ステルスはこれ見よがしに大袈裟にため息をつくと振り返る。顔はいかにも面倒くさそうだ。だが人の都合などあってないような男ホクガンには嫌味は通じない。


「何でしょうか?」

「シスは・・・来るのか」


ステルスの突然の来訪とモモコの伝言で薄れ掛けていたが、この男は長いこと行方不明だったシスに繋がる唯一の手であったのだ。ガツク以外の3人は(ガツクに師弟愛を求めては・・・省略)期待を込めてステルスの返事を待った。
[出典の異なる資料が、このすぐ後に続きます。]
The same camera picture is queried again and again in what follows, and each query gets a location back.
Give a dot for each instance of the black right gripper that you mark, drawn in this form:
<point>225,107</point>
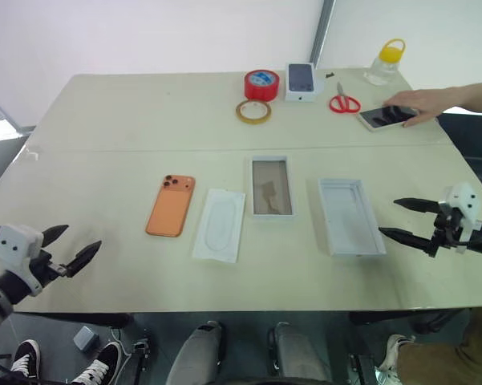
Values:
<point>447,230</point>

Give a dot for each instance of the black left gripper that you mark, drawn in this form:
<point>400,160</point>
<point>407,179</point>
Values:
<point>44,270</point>

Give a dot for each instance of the white phone box lid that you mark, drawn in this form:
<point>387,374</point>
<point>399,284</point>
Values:
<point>351,218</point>

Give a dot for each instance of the orange smartphone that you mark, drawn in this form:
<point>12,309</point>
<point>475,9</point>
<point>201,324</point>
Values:
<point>169,210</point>

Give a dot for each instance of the black smartphone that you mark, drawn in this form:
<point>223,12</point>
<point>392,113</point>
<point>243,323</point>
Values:
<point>381,118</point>

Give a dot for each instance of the white phone box tray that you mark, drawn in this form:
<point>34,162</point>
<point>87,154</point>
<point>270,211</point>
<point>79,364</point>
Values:
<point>272,190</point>

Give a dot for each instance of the white paper insert sleeve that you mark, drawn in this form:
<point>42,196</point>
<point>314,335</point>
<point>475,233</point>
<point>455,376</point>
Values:
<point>219,226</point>

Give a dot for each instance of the person's bare forearm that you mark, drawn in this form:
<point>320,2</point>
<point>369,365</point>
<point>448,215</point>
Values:
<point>469,96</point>

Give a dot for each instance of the small grey rectangular block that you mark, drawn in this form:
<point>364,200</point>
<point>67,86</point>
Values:
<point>86,339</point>

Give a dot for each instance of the white box blue phone print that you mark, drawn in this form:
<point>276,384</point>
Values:
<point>302,80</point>

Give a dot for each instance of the person's bare hand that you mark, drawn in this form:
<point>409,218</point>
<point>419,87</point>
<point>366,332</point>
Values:
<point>421,102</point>

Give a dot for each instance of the black white canvas sneaker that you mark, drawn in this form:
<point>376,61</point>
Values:
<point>100,363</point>
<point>26,357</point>

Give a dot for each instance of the brown trouser leg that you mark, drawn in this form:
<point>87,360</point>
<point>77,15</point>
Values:
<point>453,353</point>

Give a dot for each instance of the clear jar yellow lid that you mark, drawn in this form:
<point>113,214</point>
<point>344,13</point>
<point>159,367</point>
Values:
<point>385,64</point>

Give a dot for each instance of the silver left robot leg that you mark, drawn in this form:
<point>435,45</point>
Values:
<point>194,357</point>

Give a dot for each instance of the silver robot leg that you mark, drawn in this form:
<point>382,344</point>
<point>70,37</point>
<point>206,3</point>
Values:
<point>194,357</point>
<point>298,357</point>

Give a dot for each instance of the silver right robot leg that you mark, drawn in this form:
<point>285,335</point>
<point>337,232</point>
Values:
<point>298,357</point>

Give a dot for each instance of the red tape roll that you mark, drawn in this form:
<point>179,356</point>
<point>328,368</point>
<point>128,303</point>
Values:
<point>261,88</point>

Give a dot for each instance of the clear yellowish tape roll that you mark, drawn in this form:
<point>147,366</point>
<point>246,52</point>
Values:
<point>240,114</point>

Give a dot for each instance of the grey metal pole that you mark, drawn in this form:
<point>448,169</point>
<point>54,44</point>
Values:
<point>322,32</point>

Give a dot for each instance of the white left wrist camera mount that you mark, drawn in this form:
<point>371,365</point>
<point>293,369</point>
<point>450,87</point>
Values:
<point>14,244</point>

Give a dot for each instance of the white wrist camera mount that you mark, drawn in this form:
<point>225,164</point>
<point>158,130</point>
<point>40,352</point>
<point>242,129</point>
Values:
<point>14,244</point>
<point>465,198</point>

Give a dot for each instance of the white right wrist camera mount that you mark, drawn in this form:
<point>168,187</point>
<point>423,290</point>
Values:
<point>465,198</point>

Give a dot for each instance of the grey window frame bar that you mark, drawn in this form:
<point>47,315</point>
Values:
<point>0,114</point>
大男2人と美女1人、3人につられ、だが関心なさそうに自分を見る人でなし1人を順に見てから、迷った素振りをしてステルスは


「・・・・口外するなと言われていたんですがねぇ。」


初めて感情らしきものをみせた。


「来るんだな。」


ホクガンが確かめるように念を押すとステルスは鷹揚に頷く。彼らが(人でなしはどうかわからない・・・いやないだろう)シスを今でも慕っている事はわかっていたからだ。


ー 一目だけでも ー


その思いを無視することはステルスは出来なかった。

ステルスは最後、もう一度小さくため息をつくとホクガンが声をかける前に走り出し、いつの間にか開いていた小窓から外にダイブして闇に消えた。


「あっ!あんにゃろ!」


ホクガンは追いかけたが間に合わなかった。口惜しそうに舌打ちが漏れる。


「まだ何かあったんか。」


ダイスが聞くと


「大ありだ!」


ホクガンは苛立たしそうに返した。


「どうしたの?」


テンレイが不思議そうにホクガンを見やる。いつもはふざけた余裕がある兄が落ち着かなげに部屋を歩き回っている。


「お前ら小コロッセオについて何か知ってるか?」


3人は顔を見合わせた。


「・・・知らんな。」

「知らんのォ。」

「そう言えば・・・何か曰く付きなの?」


テンレイが心配そうにホクガンに聞くと


「俺も知らねぇんだよ。」


何かが引っ掛かるホクガンはそれが何だかわからないから苛立っているのだ。


「つうかよ、モモコはそんな辺鄙な遺跡、何時知ったんだ?俺等の話題に上ったことなかっただろ?しかも大事な話し合いの場に指定してよ。・・・・これ何かおかしくねぇか。」


「・・・シスの差し金か。」


それまで黙っていたガツクが言うとホクガンは頷いた。


「ああ。あのオッサン、絶対面倒くせぇ事企んでる!俺にはわかる!調子乗ってる匂いがする!」


断言するホクガンに他の3人は


「・・・・さすが似た者同士はわかるというものか。」

「モモコ・・・こういう厄介な人種を引き付ける何かがあるんでしょうねぇ。」

「何時になく過敏じゃのうホクガン。ああ、かぶっとるからか。」


様々な反応を見せた。


「シスが何を企んでいようと関係ない。モモコが呼ぶのなら俺は行く。」


小コロッセオについての資料を捜しまくるホクガンを放置してガツクは帰っていった。


「ガツクめ・・・不安じゃろうな」

「モモコは帰ってくるわよね?」


テンレイが心細そうに漏らす。ダイスはそれに驚いた。


「なに縁起でもねぇ事言っちょる、帰ってくるに決まっとろうが。」

「そう・・・よね」

「テンレイは案外心配性じゃの。」

「・・・案外ってどういう意味よ。」


からかうダイスと言い返すテンレイ。そこに


「・・・そこの何となくムカつく空気の2人。」


どけどけと割って入るホクガン。

いつものメンバー、ガツクとモモコがいない夜は少しばかりの寂しさといつもの軽口で更けていった。





***


「モモコ、準備は出来たか?」


モモコは気軽そうに聞いてきたシスに緊張した顔で頷いた。

それに二ヤッと笑ってからシスは船に横付けされたボートに顎をしゃくった。